= Records for the exercise =
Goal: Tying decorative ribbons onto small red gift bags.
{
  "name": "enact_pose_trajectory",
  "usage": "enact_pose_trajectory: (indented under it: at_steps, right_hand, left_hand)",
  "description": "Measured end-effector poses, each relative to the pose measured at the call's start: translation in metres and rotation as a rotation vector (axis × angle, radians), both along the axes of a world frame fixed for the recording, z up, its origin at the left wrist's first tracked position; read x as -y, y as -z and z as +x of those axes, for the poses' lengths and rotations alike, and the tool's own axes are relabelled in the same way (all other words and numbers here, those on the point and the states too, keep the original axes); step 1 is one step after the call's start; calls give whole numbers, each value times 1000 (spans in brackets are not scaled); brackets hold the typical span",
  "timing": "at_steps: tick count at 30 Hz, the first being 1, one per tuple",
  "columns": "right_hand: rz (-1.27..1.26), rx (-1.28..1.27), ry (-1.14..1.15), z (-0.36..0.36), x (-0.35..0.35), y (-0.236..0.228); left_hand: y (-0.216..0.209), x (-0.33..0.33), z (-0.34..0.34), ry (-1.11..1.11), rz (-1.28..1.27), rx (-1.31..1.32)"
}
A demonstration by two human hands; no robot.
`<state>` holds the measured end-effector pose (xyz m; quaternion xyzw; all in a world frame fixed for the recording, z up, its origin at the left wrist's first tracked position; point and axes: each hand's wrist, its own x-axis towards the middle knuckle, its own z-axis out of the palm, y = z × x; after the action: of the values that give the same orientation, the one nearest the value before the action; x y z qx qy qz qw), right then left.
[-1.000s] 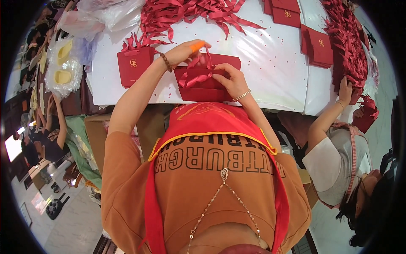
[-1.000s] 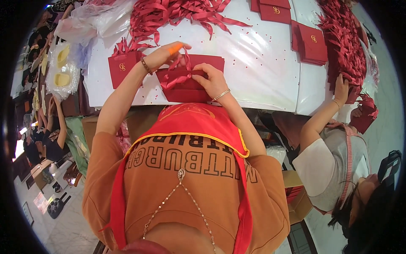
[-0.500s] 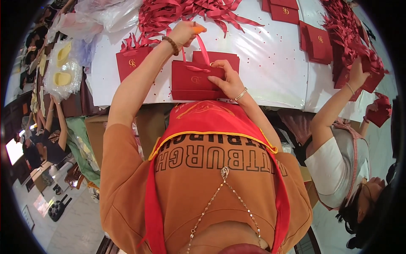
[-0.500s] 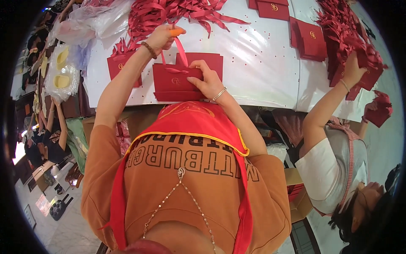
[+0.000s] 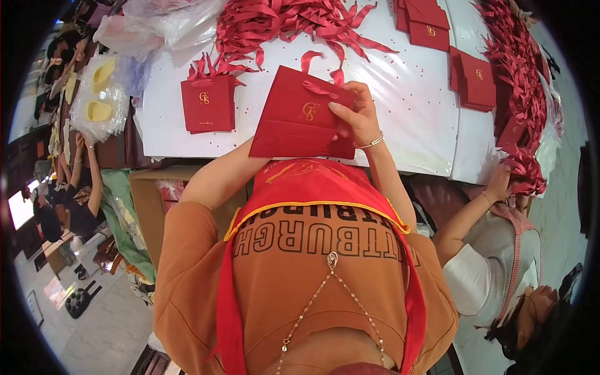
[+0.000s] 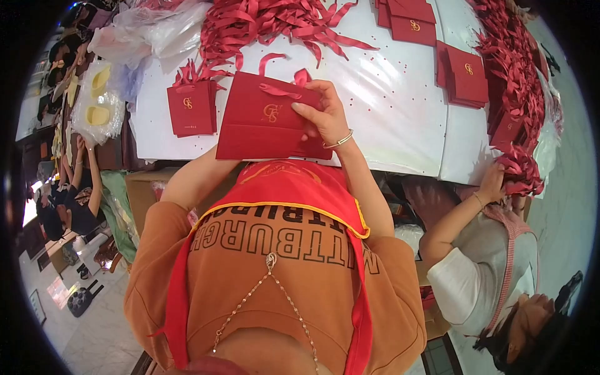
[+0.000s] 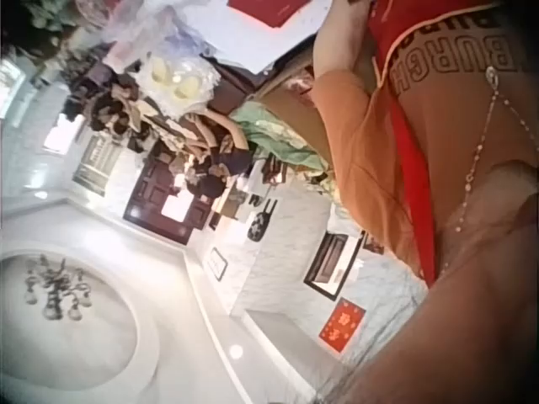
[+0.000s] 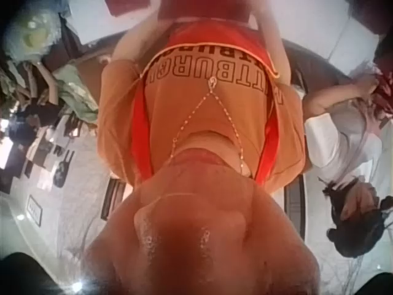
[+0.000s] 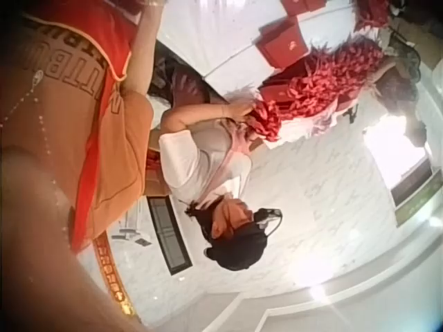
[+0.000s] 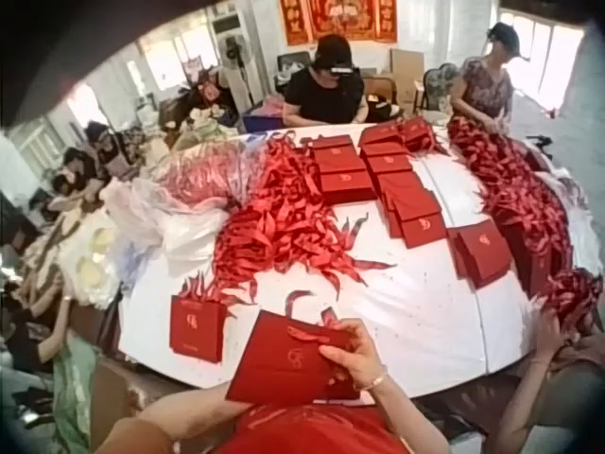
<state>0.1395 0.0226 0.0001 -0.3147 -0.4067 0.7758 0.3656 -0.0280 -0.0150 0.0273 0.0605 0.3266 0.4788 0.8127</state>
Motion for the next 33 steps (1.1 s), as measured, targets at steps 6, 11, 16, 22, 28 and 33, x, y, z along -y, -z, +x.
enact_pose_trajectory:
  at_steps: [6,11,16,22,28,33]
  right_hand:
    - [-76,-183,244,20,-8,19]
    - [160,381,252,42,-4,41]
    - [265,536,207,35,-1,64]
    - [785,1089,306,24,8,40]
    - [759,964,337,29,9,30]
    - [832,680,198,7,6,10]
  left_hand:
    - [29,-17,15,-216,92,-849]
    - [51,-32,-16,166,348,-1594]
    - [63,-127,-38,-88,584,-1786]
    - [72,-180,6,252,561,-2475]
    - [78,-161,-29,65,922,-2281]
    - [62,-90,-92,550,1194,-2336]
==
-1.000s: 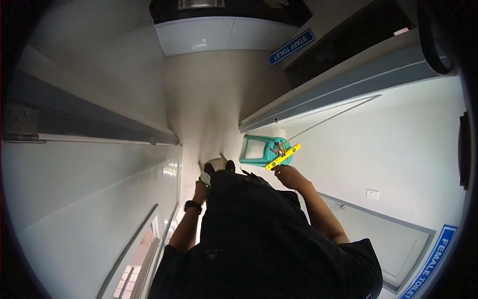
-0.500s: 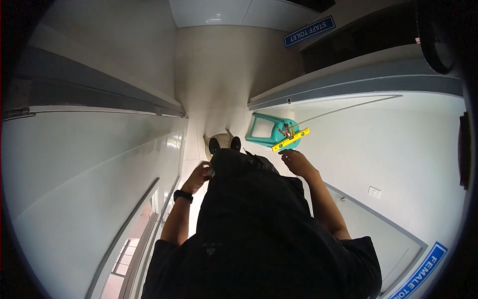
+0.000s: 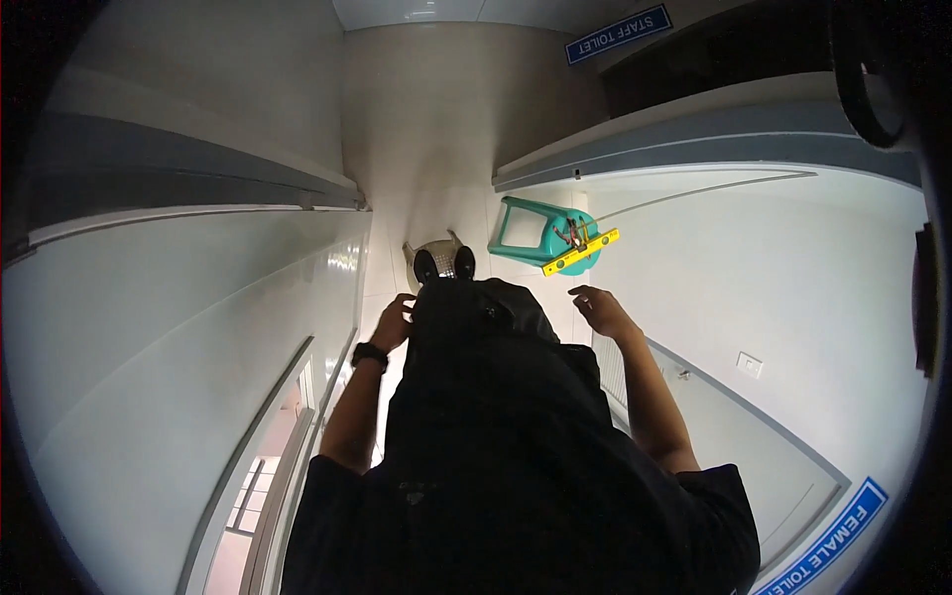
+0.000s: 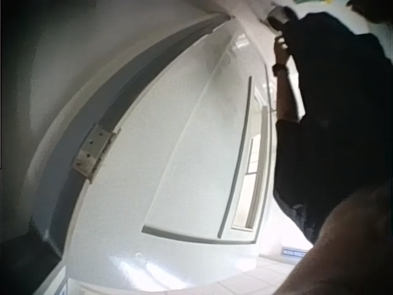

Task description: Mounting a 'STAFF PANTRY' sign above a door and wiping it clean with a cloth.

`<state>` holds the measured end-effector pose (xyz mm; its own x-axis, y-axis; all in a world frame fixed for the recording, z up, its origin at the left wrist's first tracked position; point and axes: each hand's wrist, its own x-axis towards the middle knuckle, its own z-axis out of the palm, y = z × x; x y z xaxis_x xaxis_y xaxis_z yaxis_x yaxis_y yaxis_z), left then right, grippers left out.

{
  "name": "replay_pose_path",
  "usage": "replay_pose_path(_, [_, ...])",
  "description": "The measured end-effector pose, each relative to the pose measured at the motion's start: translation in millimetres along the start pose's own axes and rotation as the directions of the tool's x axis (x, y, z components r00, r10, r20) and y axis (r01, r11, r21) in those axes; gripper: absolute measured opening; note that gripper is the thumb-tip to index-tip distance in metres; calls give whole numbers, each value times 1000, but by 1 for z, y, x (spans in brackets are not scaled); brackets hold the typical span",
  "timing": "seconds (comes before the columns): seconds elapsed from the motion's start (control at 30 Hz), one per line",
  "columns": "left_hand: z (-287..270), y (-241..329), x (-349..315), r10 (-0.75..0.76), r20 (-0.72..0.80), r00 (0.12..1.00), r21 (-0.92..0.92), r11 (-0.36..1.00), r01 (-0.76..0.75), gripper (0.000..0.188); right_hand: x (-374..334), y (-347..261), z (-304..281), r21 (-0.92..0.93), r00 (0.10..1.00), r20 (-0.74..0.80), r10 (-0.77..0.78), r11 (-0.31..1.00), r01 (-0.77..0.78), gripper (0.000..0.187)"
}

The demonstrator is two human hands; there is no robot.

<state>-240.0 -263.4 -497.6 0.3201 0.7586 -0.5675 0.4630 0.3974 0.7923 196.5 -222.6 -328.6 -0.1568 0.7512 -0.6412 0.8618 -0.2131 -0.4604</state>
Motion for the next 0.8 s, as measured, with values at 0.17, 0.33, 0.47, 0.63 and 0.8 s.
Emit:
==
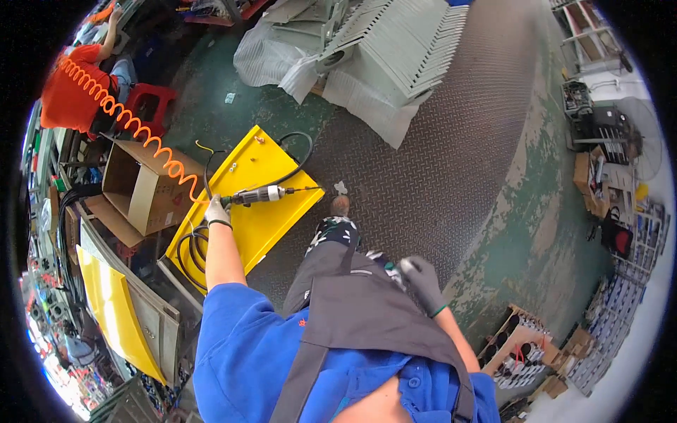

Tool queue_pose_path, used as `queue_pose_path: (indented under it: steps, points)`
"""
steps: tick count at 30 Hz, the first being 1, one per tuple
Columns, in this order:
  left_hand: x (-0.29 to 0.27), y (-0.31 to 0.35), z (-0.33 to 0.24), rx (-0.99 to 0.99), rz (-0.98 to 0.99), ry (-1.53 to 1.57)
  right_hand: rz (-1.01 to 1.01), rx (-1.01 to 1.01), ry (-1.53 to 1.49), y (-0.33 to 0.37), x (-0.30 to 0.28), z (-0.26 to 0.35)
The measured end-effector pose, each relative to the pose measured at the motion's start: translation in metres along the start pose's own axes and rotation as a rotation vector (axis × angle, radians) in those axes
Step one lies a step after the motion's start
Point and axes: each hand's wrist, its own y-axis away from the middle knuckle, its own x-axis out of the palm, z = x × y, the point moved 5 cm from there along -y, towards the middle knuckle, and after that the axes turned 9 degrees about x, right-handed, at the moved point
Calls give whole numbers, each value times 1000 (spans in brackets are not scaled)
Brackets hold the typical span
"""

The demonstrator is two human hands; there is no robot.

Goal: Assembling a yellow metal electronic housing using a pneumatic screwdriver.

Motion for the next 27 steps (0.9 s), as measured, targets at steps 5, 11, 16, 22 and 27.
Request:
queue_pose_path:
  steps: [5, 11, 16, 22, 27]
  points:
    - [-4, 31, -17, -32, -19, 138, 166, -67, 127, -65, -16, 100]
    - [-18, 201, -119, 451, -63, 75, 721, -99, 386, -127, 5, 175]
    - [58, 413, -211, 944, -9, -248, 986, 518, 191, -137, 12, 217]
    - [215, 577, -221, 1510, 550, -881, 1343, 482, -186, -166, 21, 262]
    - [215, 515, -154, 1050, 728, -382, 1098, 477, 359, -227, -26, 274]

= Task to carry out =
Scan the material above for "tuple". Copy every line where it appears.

= Result below =
  "timing": "at_steps: tick count at 30 Hz, the first being 1, one per tuple",
steps: tick count at 30 Hz, the first being 1, one per tuple

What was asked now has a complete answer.